Commits · bebff73ce59d7b28a85b6ba63ed81d378d03223c · nexedi / linux

30 Aug, 2002 40 commits

Andrew Morton authored Aug 30, 2002

mpage_writepages() does a lock_page() on pages to be written back, even
when it is being used for page reclaim writeback.

This is normally OK, because the page is unlocked quickly - pages are
unlocked during writeback and nobody should be performing __GFP_FS
allocations inside lock_page().

But it has introduced a ranking problem in ext3:

generic_file_write
->lock_page
  ->ext3_prepare_write
    ->journal_start	(waits for a commit)

versus

ext3_create()
->journal_start()
  ->ext3_new_inode(GFP_KERNEL)
    ->page reclaim
      ->mpage_writepages
        ->lock_page	(locks up, transaction is held open)

Maybe sometime, I'll have to turn mpage_writepages' lock_page into a
trylock if the caller is PF_MEMALLOC.  But for now, let's make ext3's
inside-transaction allocations use GFP_NOFS.  There is only one of them.

bebff73c

[PATCH] writeback correctness and efficiency changes · ec12ac49

Andrew Morton authored Aug 30, 2002

This is a performance and correctness fix against the writeback paths.

The writeback code has competing requirements.  Sometimes it is used
for "memory cleansing": kupdate, bdflush, writer throttling, page
allocator writeback, etc.  And sometimes this same code is used for
data integrity pruposes: fsync, msync, fdatasync, sync, umount, various
other kernel-internal uses.

The problem is: how to handle a dirty buffer or page which is currently
under writeback.

For memory cleansing, we just want to skip that buffer/page and go onto
the next one.  But for sync, we must wait on the old writeback and then
start new writeback.

mpage_writepages() is current correct for cleansing, but incorrect for
sync.  block_write_full_page() is currently correct for sync, but
inefficient for cleansing.

The fix is fairly simple.

- In mpage_writepages(), don't skip the page is it's a sync
operation.

- In block_write_full_page(), skip the buffer if it is a sync
operation.  And return -EAGAIN to tell the caller that the writeout
didn't work out.  The caller must then set the page dirty again and
move it onto mapping->dirty_pages.

This is an extension of the writepage API: writepage can now return
EAGAIN.  There are only three callers, and they have been updated.
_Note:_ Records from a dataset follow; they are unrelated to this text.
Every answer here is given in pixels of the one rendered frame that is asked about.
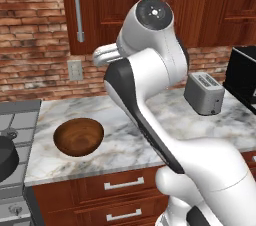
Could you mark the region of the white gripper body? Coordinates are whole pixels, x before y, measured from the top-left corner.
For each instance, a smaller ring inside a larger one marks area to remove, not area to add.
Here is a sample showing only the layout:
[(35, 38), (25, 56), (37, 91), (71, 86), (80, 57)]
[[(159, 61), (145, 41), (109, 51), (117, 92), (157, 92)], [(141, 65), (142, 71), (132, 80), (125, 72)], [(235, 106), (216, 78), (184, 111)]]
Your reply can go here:
[(100, 67), (102, 65), (107, 65), (112, 61), (122, 59), (124, 55), (125, 52), (123, 48), (116, 43), (103, 45), (93, 52), (93, 63), (96, 67)]

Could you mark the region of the black pot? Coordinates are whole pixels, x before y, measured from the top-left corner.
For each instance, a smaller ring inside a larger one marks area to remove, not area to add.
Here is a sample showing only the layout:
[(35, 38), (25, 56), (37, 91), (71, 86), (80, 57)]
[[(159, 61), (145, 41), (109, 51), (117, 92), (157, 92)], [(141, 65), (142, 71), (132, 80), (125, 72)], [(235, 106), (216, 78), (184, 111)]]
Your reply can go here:
[(13, 142), (16, 137), (14, 131), (0, 136), (0, 182), (6, 180), (19, 164), (19, 155)]

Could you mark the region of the brown wooden bowl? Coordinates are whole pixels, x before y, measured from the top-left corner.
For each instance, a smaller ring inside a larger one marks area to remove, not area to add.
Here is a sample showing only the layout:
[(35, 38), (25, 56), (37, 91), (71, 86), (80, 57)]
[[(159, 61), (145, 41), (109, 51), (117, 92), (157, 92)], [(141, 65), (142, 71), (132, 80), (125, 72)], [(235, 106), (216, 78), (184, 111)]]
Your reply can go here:
[(103, 126), (90, 118), (68, 120), (53, 134), (55, 146), (64, 154), (73, 157), (91, 154), (100, 146), (103, 138)]

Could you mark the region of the grey stove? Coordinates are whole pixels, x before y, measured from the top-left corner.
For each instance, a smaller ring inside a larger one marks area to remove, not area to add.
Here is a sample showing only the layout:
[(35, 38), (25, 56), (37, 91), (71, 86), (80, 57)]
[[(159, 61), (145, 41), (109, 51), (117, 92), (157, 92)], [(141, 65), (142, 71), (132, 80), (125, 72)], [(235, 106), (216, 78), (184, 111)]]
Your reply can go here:
[[(36, 226), (33, 213), (40, 217), (33, 190), (25, 186), (40, 107), (40, 100), (0, 102), (0, 136), (16, 132), (17, 137), (13, 142), (19, 155), (16, 170), (0, 182), (0, 226)], [(12, 204), (22, 207), (18, 216), (8, 210)]]

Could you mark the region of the grey toaster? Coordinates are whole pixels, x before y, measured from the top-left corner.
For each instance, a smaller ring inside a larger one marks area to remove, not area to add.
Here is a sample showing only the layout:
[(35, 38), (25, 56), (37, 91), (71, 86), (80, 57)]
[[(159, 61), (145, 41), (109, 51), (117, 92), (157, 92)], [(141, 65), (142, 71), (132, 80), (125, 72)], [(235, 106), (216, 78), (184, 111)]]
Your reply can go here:
[(188, 75), (184, 98), (202, 116), (217, 115), (221, 112), (225, 89), (206, 72)]

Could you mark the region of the brown wooden drawer front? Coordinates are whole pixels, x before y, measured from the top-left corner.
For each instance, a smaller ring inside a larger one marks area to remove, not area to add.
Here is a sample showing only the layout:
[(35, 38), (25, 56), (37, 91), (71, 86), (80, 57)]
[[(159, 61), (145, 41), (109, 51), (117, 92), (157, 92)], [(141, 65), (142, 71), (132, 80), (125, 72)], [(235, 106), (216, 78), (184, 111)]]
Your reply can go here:
[[(168, 198), (153, 196), (131, 202), (116, 203), (110, 206), (98, 207), (85, 211), (78, 210), (77, 216), (83, 219), (82, 226), (154, 226), (158, 216), (165, 210)], [(113, 216), (133, 213), (136, 209), (142, 210), (142, 215), (116, 221), (106, 221), (106, 215)]]
[[(157, 167), (150, 167), (77, 179), (75, 181), (75, 187), (77, 190), (78, 203), (82, 204), (98, 198), (107, 198), (155, 188), (155, 174), (157, 170)], [(104, 190), (104, 183), (106, 182), (119, 184), (136, 181), (138, 177), (144, 177), (145, 183), (120, 189)]]
[(242, 152), (242, 156), (256, 180), (256, 162), (252, 160), (252, 157), (256, 156), (256, 151)]

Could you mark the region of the black microwave oven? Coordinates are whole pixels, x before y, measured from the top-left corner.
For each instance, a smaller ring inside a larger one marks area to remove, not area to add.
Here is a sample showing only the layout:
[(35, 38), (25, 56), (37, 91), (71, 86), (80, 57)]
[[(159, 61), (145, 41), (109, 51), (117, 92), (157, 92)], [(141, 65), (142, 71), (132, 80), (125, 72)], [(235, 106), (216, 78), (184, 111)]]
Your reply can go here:
[(232, 48), (223, 86), (256, 115), (256, 46)]

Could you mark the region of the grey stove knob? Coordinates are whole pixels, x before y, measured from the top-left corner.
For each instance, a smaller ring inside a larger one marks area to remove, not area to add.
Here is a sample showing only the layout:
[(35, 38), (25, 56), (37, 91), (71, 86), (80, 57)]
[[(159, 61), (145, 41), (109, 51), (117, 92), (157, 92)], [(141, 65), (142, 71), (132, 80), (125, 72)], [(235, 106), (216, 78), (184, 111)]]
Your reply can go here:
[(22, 207), (17, 204), (12, 204), (8, 207), (8, 210), (11, 214), (18, 216), (22, 211)]

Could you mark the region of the grey wall outlet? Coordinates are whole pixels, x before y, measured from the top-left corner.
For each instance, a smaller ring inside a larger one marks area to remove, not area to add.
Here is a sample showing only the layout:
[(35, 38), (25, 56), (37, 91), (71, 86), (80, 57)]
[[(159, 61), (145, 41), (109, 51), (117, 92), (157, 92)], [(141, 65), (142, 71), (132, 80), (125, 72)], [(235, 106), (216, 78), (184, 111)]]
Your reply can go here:
[(83, 79), (82, 62), (80, 60), (69, 60), (68, 74), (71, 81), (80, 81)]

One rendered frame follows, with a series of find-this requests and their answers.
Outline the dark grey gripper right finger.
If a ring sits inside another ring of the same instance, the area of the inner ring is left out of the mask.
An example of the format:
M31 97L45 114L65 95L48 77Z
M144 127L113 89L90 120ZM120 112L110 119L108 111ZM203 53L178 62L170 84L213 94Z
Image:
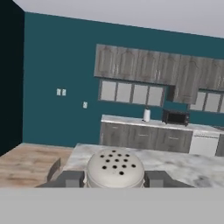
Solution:
M173 179L166 171L145 171L144 184L149 188L188 188L190 185Z

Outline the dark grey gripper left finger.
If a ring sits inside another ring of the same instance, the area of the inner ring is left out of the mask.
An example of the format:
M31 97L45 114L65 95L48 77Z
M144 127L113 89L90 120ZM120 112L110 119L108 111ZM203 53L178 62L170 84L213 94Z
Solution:
M82 188L84 186L84 171L63 171L55 180L48 181L40 187L51 187L51 188Z

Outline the white shaker with holes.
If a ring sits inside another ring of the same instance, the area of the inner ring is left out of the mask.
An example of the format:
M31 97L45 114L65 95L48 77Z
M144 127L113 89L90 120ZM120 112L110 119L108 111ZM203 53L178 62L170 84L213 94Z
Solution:
M87 186L138 188L144 185L144 165L127 150L101 150L87 162Z

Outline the grey wooden base cupboards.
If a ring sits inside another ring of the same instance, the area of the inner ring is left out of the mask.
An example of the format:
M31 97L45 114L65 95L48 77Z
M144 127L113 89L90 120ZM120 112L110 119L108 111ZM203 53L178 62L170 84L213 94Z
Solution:
M100 144L136 149L189 153L193 133L103 122Z

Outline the white dishwasher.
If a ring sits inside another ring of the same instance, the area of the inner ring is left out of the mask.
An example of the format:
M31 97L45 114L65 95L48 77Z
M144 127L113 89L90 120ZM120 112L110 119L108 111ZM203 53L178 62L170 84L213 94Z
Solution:
M217 136L193 135L189 153L214 157L218 142L219 138Z

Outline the black microwave oven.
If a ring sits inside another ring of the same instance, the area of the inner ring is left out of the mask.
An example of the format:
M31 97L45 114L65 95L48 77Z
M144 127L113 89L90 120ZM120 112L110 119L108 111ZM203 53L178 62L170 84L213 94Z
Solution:
M183 111L174 111L164 109L162 113L162 121L166 124L179 124L187 126L190 120L190 114Z

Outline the white paper towel roll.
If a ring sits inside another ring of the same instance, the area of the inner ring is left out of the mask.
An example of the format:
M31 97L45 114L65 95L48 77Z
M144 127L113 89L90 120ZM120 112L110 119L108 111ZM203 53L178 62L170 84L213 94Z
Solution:
M149 122L151 119L151 111L149 108L145 108L143 112L143 121Z

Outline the grey framed window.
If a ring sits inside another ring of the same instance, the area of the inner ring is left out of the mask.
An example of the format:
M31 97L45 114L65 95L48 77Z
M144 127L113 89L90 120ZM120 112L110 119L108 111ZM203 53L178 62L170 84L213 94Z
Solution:
M101 80L99 100L162 107L165 88L116 80Z
M224 92L199 91L195 104L190 110L224 114Z

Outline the grey wooden wall cupboards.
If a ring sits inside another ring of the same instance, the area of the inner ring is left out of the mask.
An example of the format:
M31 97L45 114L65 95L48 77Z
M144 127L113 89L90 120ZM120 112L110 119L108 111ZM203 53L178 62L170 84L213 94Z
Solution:
M98 44L94 75L167 85L167 100L186 104L194 104L201 89L224 91L224 59L171 52Z

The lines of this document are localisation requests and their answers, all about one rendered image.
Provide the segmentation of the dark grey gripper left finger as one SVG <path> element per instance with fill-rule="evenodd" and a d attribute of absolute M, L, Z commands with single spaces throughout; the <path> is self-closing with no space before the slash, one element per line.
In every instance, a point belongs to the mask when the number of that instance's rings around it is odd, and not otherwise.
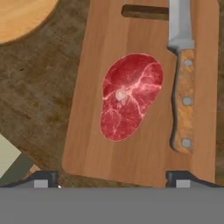
<path fill-rule="evenodd" d="M 35 171 L 30 177 L 3 187 L 57 188 L 58 173 L 56 171 Z"/>

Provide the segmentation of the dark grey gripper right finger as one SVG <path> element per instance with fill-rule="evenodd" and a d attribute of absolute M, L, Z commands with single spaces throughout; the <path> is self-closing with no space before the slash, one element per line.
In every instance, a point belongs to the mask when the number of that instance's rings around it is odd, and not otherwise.
<path fill-rule="evenodd" d="M 167 171 L 165 174 L 166 187 L 172 188 L 193 188 L 193 187 L 212 187 L 221 188 L 212 182 L 197 178 L 189 171 Z"/>

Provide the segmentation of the wooden cutting board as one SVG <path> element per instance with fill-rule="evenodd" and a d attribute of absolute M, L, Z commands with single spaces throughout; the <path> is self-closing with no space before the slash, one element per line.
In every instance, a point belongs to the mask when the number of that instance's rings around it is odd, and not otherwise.
<path fill-rule="evenodd" d="M 193 147 L 172 149 L 172 86 L 176 55 L 167 49 L 168 0 L 90 0 L 62 159 L 73 175 L 162 187 L 167 171 L 214 180 L 218 0 L 190 0 L 195 50 Z M 163 69 L 163 84 L 139 128 L 122 141 L 101 132 L 102 82 L 121 57 L 146 53 Z"/>

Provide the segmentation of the raw red meat steak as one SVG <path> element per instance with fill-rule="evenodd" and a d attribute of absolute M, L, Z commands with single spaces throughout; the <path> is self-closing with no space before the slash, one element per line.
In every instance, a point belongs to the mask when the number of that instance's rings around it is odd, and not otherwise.
<path fill-rule="evenodd" d="M 116 61 L 102 82 L 101 133 L 114 142 L 130 137 L 157 99 L 163 69 L 146 53 L 131 53 Z"/>

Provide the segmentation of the round wooden plate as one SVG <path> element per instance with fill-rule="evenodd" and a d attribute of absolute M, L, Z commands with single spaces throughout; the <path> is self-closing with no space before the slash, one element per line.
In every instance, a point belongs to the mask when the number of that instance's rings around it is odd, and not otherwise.
<path fill-rule="evenodd" d="M 0 45 L 20 39 L 40 26 L 59 0 L 0 0 Z"/>

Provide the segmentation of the wooden-handled kitchen knife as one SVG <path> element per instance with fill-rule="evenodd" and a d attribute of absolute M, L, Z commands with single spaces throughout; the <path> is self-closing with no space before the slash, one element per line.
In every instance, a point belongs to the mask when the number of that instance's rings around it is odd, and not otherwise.
<path fill-rule="evenodd" d="M 195 50 L 190 0 L 168 0 L 169 37 L 167 49 L 177 57 L 171 92 L 173 126 L 170 145 L 189 153 L 193 148 Z"/>

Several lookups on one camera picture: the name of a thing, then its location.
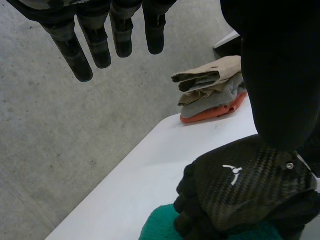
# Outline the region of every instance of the robot finger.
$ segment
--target robot finger
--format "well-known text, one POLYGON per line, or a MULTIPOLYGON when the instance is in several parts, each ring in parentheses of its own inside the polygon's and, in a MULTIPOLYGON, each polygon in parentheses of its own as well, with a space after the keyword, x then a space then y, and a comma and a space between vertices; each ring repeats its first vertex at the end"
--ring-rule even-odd
POLYGON ((108 35, 105 30, 111 1, 90 1, 79 4, 77 18, 89 46, 95 65, 105 69, 111 65, 108 35))

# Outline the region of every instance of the gray cloth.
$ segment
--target gray cloth
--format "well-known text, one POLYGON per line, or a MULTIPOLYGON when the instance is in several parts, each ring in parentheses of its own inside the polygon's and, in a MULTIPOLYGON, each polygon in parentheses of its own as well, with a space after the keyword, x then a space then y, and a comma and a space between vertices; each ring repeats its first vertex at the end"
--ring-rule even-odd
POLYGON ((208 109, 227 106, 236 99, 238 94, 246 91, 244 78, 242 73, 239 72, 229 79, 222 92, 214 92, 209 97, 201 98, 198 101, 185 105, 182 108, 181 116, 188 119, 208 109))

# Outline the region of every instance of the stack of folded clothes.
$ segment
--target stack of folded clothes
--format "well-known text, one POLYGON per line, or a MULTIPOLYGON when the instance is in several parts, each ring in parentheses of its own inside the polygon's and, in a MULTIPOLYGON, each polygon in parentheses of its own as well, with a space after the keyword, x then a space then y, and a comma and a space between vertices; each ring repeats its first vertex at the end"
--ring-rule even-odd
POLYGON ((207 65, 172 76, 184 95, 180 120, 193 123, 236 111, 247 96, 241 57, 226 56, 207 65))

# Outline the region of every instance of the white table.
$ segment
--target white table
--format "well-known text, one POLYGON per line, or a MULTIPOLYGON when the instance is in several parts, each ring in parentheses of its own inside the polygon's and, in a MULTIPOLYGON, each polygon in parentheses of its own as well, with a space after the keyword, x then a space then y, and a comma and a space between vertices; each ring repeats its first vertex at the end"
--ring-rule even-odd
MULTIPOLYGON (((176 187, 186 165, 256 133, 248 98, 237 112, 202 123, 184 125, 179 114, 168 117, 46 240, 137 240, 151 212, 177 198, 176 187)), ((317 226, 319 217, 302 239, 318 240, 317 226)))

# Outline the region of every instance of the green towel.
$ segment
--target green towel
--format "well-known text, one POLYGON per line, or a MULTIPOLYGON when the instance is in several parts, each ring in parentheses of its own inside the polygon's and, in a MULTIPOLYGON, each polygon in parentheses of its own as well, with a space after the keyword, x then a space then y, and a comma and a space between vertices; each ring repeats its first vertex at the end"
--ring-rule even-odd
MULTIPOLYGON (((139 240, 183 240, 174 228, 174 220, 178 215, 172 204, 158 207, 146 221, 139 240)), ((277 230, 266 222, 261 222, 246 232, 230 235, 228 239, 282 240, 277 230)))

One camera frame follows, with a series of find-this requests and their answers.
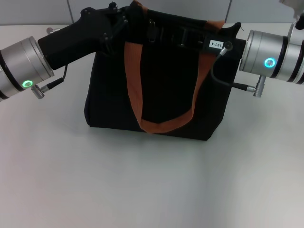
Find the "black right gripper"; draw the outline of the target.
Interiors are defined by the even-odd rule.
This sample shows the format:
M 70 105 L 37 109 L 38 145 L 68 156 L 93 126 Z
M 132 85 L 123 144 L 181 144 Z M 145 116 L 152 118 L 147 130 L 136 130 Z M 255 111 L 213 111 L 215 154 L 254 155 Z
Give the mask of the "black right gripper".
M 172 47 L 200 48 L 202 53 L 215 54 L 216 56 L 225 47 L 226 43 L 232 46 L 224 56 L 241 58 L 246 41 L 238 38 L 229 38 L 217 34 L 208 34 L 203 29 L 186 27 L 161 26 L 161 44 Z

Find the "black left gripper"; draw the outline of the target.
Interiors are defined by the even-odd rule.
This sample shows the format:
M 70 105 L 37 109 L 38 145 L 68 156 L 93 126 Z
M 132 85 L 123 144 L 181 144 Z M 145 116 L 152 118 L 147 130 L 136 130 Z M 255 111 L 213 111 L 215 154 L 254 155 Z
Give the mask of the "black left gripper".
M 75 23 L 38 40 L 43 56 L 56 70 L 88 54 L 103 49 L 115 55 L 129 37 L 129 6 L 118 8 L 111 2 L 107 9 L 85 8 Z M 119 20 L 113 27 L 111 20 Z

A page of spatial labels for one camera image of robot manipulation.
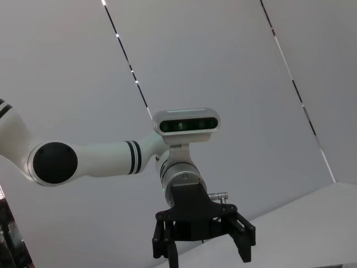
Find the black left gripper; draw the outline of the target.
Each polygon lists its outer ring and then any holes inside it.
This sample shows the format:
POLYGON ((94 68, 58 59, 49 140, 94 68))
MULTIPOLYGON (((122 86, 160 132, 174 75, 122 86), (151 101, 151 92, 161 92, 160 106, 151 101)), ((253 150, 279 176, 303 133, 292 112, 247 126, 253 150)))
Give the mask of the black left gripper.
POLYGON ((156 213, 152 238, 154 259, 164 257, 169 268, 178 268, 175 241, 209 240, 228 234, 242 261, 252 261, 256 227, 237 212, 235 205, 213 202, 201 184, 172 186, 171 194, 173 206, 156 213), (221 222, 213 220, 218 217, 221 222))
fail_writepage() and ext3_writepage() were actually doing this by
hand.  They have been changed to return -EAGAIN.  NTFS will want to
be able to return -EAGAIN from its writepage as well.

- A sticky question is: how to tell the writeout code which mode it
is operating in?  Cleansing or sync?

It's such a tiny code change that I didn't have the heart to go and
propagate a `mode' argument down every instance of writepages() and
writepage() in the kernel.  So I passed it in via current->flags.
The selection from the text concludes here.